A new generation takes on Stephanie Lake’s Colossus

Stephanie Lake’s Colossus comes to London’s Queen Elizabeth Hall at the end of the month. Zoë Hewitt talks to rehearsal director and original cast member Nicole Muscat, and learns how the London Contemporary Dance School’s graduating dancers are shaping the ever-changing work.

Fifty dancers. No exits. Fifty-five minutes of breath, pressure, collision risk and collective force.

For their 2026 Graduation Show, this year’s London Contemporary Dance School’s final-year BA students will take on Stephanie Lake’s Colossus, a work that asks what happens when fifty bodies share the same space, the same time and the same rules.

Created in 2018, Colossus has since travelled internationally, performed by casts of students and professionals across different countries and cultures. The performances with the LCDS students mark its UK debut.

Speaking to Nicole Muscat, I learned that students have always been central to Colossus. Muscat was part of the original Melbourne cast when Lake began creating the work with dancers from Transit Dance and the Victorian College of the Arts.

Stephanie Lake’s Colossus
Photo Bryony Jackson

The scale shaped the making of the work from the start: fifty performers, limited resources, and an independent choreographer looking for a way to build something too large for the usual model.

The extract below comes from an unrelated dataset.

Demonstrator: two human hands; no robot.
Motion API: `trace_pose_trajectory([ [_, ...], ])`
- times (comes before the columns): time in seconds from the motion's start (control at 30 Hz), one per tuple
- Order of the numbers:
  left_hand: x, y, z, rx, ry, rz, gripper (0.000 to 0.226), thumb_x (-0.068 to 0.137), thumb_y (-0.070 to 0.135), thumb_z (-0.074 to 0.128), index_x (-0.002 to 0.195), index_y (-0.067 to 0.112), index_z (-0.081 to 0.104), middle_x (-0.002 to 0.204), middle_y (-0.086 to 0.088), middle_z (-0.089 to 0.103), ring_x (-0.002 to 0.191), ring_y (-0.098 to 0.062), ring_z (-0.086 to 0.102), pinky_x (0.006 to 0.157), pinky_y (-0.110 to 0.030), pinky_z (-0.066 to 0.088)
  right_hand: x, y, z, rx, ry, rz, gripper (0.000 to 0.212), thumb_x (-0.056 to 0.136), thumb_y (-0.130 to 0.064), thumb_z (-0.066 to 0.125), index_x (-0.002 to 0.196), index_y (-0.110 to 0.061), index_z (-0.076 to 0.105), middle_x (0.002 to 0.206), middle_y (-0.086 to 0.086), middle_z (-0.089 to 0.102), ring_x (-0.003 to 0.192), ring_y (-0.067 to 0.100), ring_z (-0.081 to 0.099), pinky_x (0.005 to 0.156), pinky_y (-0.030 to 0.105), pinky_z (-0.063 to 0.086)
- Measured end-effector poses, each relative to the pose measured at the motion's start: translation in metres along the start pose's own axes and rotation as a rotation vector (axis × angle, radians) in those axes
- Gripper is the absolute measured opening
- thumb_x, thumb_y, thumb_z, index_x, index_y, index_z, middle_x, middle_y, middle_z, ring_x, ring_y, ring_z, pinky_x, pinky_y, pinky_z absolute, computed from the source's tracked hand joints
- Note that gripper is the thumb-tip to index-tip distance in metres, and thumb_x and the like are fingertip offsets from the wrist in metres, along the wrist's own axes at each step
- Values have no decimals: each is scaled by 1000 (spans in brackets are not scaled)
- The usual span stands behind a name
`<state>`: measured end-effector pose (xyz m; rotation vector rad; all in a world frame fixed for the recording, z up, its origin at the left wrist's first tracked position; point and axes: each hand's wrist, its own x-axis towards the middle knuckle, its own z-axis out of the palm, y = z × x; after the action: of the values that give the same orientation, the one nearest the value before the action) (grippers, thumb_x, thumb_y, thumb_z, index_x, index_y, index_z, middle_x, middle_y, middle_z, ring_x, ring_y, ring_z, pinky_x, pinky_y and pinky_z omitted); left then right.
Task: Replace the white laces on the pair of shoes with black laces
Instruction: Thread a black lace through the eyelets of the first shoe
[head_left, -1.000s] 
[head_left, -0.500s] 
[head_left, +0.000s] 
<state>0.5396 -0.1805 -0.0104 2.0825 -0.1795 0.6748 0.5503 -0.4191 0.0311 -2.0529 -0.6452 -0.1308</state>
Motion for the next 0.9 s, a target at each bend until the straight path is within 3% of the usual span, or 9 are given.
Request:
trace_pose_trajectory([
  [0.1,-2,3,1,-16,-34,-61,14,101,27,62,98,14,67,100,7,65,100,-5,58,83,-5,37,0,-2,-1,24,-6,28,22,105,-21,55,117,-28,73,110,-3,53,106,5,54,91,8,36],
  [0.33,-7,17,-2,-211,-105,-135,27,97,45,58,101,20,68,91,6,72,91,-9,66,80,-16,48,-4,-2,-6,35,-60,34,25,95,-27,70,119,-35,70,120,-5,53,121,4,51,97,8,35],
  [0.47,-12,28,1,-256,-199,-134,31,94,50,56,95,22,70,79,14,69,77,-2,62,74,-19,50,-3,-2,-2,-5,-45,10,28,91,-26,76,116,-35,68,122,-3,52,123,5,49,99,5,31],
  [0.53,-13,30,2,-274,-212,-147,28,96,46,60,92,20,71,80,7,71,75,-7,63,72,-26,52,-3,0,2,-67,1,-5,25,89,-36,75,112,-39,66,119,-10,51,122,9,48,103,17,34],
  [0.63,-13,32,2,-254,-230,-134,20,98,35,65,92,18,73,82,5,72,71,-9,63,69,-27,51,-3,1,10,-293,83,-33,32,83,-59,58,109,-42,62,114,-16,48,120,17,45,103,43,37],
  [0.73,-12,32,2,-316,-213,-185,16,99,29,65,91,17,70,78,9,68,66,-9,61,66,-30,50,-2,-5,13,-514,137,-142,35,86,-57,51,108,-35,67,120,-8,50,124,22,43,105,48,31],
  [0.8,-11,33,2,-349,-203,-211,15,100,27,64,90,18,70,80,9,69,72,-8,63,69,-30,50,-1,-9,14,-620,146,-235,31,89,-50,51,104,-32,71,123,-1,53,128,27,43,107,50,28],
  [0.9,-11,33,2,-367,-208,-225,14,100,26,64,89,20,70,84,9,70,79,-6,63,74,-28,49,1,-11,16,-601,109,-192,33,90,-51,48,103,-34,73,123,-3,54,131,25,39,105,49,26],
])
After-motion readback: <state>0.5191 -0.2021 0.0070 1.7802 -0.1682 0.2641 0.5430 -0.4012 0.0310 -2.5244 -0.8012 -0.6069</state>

The students became the solution. They also became part of the work’s identity.

More than a decade later, Muscat still believes there is something special about performing the work with dancers at the beginning of their careers.

Professional performers, she suggests, arrive with established habits and identities. Students bring something different. They are still discovering who they are as artists. They are hungry, curious and willing to throw themselves fully into the process. That energy becomes part of the work itself.

The challenge is considerable. Fifty dancers share the stage almost continuously. No one can simply focus on their own movement.

Stephanie Lake’s Colossus
Photo Mark Gambino

“Trust” is a word Muscat returns to repeatedly.

The dancers must know exactly where one another will be. Consistency creates confidence. Confidence allows risk. They avoid collisions through shared precision and mutual awareness, learning to navigate the space by trusting that everyone around them will do what they are supposed to do.

Listening to Muscat describe the process, it becomes clear why she says, “Basically, Colossus is a giant social experiment.”

The work explores manipulation, conformity, leadership, protest and resistance. Individuals emerge from the mass before being absorbed back into it. Groups form, dissolve and reform. Power shifts constantly between the collective and the individual.

What makes the piece particularly fascinating is that each cast changes it.

Muscat has restaged Colossus internationally, including in South Korea, Germany, Canada and Argentina. The choreography remains the same, while the social dynamics inside it shift.

One scene requires a performer to be isolated and pursued by the group. In South Korea, where strong hierarchies between senior and junior performers remain culturally significant, the dancers found the situation unexpectedly difficult when the role was assigned to a senior male student. Some became emotional during rehearsals. The task of challenging or humiliating someone they had been taught to respect felt deeply uncomfortable.

Stephanie Lake’s Colossus
Photo Mark Gambino

Elsewhere, different aspects of the work came to the foreground. In Germany, Muscat observed stronger associations with protest and collective resistance.

In that sense, Colossus works like a choreographic container. The score may remain fixed, but the behaviour it reveals changes with the people inside it.

For audiences encountering Colossus for the first time, Muscat suggests watching the relationship between the mass and the individuals who break out from it. At times, the dancers appear to move as one organism, guided by breath, vocal cues and body percussion. At other moments, solos, duets and small groups push through the collective texture.

That pressure is part of the point. Muscat describes the work as a pressure cooker: the dancers remain on stage throughout, breathing heavily, vocalising, headbanging, rushing forward and sometimes confronting the audience directly. There is no formal audience participation, but she is clear that spectators are still involved. The boundary between those on stage and those watching does not remain entirely comfortable.

For this year’s London Contemporary Dance School graduates, that question now becomes their own.

This cast brings together dancers from different countries, backgrounds and training experiences. According to Muscat, today’s students also arrive with a greater awareness of mental wellbeing, emotional needs and personal identity than previous generations. Those concerns enter the rehearsal room with them, and will inevitably colour the performance.

If Colossus is a social experiment, this year’s graduating dancers are its newest test case. They will bring their training, instincts, anxieties and hunger into the structure. The choreography may already exist. The society inside it will be theirs.